O mundo do trabalho no Brasil vem passando por profundas transformações. Com a escassez de vagas com carteira assinada, cresce o número de pessoas atuando por conta própria, seja como autônomos, microempreendedores individuais (MEIs), profissionais liberais ou trabalhadores informais. Mas nem todos esses modelos oferecem a mesma proteção ou garantias.
De acordo com o IBGE, o trabalhador por conta própria é aquele que atua sem subordinação e sem empregar outras pessoas. Isso inclui desde ambulantes e motoristas de aplicativo até profissionais como arquitetos e fotógrafos. Essa categoria abrange diferentes graus de formalização — e, com isso, diferentes níveis de segurança social.
Segundo o pesquisador do Ipea, Felipe Vella Pateo, nem todo trabalhador informal é autônomo. “Há aqueles que trabalham para alguém, mas sem carteira assinada. São os chamados assalariados informais, que deveriam estar protegidos pela CLT, mas não estão”, explica.
Vantagens e riscos de cada modelo
A informalidade costuma ser vista como um caminho mais fácil e rápido para o ingresso no mercado de trabalho. Não exige contrato, não há chefe direto e, muitas vezes, o trabalhador consegue maior flexibilidade de horário. No entanto, essa liberdade tem um custo alto: ausência de benefícios como aposentadoria, seguro-desemprego e proteção em caso de acidentes.
A procuradora do Trabalho, Viviann Brito Mattos, alerta que a informalidade representa mais do que a falta de registro. “Ela é uma forma estrutural de exclusão, marcada pela insegurança de renda e pela ausência de direitos básicos”, afirma.

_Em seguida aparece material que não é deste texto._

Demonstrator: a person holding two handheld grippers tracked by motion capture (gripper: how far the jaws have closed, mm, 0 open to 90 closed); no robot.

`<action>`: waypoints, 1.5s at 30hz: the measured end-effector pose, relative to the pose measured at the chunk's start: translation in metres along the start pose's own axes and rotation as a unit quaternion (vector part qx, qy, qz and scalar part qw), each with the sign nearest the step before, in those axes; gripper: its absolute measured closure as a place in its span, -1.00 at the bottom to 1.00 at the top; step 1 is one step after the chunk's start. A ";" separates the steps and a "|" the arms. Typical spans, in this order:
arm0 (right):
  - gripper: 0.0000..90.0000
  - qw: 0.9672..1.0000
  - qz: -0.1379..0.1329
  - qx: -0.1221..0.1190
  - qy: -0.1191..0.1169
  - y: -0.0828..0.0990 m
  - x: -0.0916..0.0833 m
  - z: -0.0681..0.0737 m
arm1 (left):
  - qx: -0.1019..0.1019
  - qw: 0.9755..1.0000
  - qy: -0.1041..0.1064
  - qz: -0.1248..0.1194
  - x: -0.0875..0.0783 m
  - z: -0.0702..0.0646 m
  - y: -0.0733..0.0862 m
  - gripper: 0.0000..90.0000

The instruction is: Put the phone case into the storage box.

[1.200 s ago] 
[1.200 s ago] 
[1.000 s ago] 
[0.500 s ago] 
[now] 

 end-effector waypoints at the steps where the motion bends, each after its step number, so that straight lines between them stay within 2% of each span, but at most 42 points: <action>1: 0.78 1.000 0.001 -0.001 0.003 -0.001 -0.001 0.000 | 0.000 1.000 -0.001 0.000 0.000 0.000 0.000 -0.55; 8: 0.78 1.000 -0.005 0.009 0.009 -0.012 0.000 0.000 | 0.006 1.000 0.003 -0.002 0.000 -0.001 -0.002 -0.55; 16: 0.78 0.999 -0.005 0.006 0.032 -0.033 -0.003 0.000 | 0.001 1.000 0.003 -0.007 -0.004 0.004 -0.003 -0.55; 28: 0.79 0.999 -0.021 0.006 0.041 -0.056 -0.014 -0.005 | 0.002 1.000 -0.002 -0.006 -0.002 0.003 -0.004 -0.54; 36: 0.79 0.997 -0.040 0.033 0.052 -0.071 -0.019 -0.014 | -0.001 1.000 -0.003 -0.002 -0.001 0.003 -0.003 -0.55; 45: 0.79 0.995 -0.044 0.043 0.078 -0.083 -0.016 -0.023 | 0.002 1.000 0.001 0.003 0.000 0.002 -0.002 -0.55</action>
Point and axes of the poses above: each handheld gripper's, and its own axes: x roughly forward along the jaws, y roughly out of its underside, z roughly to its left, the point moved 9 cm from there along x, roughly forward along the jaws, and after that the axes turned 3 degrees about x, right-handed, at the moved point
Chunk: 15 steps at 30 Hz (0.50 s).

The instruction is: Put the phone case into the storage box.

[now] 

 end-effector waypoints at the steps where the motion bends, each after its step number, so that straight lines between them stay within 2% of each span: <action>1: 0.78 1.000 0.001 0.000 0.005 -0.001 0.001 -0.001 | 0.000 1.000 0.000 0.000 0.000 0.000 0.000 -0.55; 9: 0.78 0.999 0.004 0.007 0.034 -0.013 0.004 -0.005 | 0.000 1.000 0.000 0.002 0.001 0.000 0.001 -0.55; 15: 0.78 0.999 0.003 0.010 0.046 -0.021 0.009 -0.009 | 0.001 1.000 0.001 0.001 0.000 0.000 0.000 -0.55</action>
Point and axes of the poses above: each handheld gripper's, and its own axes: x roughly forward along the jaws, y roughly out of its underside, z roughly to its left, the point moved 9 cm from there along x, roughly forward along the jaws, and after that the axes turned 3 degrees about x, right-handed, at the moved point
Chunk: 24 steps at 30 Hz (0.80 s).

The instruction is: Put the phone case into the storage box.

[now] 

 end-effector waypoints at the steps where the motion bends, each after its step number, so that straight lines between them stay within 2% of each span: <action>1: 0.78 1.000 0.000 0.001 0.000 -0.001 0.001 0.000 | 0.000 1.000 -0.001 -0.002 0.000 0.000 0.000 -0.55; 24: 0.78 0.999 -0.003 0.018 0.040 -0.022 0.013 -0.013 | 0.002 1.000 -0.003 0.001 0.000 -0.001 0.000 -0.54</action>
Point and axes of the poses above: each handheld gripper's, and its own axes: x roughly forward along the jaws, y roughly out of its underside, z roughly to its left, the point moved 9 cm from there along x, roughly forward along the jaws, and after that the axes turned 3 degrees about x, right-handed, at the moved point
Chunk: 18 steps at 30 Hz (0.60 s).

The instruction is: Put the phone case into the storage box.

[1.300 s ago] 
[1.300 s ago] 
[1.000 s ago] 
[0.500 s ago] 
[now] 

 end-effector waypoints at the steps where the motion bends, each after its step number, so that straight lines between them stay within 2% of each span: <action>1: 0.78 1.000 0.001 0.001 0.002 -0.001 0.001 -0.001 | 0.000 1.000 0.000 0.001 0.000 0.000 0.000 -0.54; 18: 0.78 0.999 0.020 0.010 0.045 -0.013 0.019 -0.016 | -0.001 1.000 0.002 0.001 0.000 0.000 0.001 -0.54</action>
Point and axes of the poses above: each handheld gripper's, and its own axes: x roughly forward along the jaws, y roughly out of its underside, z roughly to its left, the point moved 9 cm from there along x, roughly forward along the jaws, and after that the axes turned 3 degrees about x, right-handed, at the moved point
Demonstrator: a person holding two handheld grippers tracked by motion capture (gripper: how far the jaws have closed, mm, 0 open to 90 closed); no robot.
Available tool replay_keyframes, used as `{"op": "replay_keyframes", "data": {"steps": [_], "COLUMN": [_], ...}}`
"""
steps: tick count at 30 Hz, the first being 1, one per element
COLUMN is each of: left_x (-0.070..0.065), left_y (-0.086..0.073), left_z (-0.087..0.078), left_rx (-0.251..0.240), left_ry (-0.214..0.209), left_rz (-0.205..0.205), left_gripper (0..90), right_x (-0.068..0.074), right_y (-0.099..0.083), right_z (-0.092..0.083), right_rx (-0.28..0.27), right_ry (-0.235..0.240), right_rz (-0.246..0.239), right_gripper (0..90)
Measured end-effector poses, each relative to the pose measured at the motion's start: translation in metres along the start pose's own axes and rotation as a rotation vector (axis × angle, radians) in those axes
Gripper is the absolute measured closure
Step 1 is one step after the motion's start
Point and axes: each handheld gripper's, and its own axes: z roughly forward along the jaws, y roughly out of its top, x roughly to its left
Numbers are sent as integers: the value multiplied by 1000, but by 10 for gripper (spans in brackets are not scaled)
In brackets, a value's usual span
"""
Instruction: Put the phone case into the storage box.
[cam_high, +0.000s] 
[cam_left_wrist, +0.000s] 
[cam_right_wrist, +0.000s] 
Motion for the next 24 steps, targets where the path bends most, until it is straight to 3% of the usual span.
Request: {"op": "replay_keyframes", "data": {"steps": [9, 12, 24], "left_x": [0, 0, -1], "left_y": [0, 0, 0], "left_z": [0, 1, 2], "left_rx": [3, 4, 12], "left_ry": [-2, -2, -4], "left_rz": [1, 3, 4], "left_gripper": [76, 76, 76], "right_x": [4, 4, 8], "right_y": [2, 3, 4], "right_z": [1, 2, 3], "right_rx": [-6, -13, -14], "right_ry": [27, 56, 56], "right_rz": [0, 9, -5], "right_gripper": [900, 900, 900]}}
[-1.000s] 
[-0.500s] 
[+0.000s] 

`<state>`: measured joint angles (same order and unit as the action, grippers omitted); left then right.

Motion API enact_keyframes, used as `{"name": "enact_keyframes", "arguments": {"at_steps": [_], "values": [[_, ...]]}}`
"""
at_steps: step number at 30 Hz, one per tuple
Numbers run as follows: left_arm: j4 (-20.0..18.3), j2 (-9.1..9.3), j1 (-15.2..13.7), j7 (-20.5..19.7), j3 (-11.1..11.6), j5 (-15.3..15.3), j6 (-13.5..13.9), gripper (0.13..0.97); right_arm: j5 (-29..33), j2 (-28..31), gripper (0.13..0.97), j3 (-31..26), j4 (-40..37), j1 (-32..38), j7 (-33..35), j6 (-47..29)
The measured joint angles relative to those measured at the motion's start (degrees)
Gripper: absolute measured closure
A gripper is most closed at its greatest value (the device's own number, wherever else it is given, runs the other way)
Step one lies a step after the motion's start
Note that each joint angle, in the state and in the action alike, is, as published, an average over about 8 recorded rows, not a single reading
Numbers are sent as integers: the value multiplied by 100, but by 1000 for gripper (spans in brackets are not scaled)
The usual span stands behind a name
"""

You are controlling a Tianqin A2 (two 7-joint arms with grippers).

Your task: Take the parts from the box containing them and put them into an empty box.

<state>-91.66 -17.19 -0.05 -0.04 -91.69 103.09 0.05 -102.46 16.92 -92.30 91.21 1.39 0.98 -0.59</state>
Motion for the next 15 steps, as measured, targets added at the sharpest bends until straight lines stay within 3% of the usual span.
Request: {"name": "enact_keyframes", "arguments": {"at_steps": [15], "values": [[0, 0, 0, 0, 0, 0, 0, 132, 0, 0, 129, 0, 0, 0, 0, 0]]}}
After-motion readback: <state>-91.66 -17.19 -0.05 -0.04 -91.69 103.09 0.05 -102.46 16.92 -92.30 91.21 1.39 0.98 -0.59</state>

Já o MEI é uma alternativa para quem quer formalizar sua atividade de forma simplificada. Com um CNPJ ativo, o microempreendedor pode emitir nota fiscal, pagar uma contribuição reduzida à Previdência e ter acesso a benefícios como aposentadoria e salário-maternidade. Em 2022, o Brasil já contava com mais de 14 milhões de MEIs — um número que não para de crescer.
Apesar das vantagens, o MEI tem limitações. Só pode faturar até R$ 81 mil por ano e, para ter acesso a uma aposentadoria por tempo de contribuição, precisa complementar os pagamentos ao INSS.
A linha tênue entre autonomia e fraude
Nos últimos anos, muitos trabalhadores passaram a atuar como “pessoa jurídica” mesmo em relações que, na prática, deveriam ser regidas pela CLT. Esse fenômeno, conhecido como pejotização, vem sendo combatido pelo Ministério Público do Trabalho e analisado pelo Supremo Tribunal Federal.
“Quando há pessoalidade, habitualidade, subordinação e pagamento de salário, existe vínculo de emprego — mesmo que haja um CNPJ envolvido”, afirma a procuradora Priscila Dibi Schvarcz. A prática da pejotização é considerada fraude, pois mascara uma relação de emprego para evitar encargos trabalhistas.
O papel da CLT no atual mercado
Com o aumento da informalidade e a popularização do empreendedorismo, muitos jovens passaram a ver o emprego com carteira assinada como algo ultrapassado ou até indesejável. Mas essa percepção pode ser enganosa.
“O trabalho formal continua sendo a principal via de acesso a direitos sociais e estabilidade”, reforça Viviann Mattos. Para ela, defender o regime celetista é essencial para combater a precarização das condições de trabalho.
Como escolher o melhor modelo?
A escolha entre trabalho formal, autônomo, MEI ou informal deve levar em conta mais do que a renda imediata. Segurança, acesso à previdência e estabilidade são pontos fundamentais para o futuro. Formalizar uma atividade pode parecer burocrático, mas oferece uma rede de proteção importante — especialmente em momentos de crise.
A liberdade no trabalho vai além da autonomia de horários. Ela está na possibilidade de viver com dignidade, com proteção e acesso a direitos. E, nesse aspecto, a formalidade ainda é o caminho mais seguro.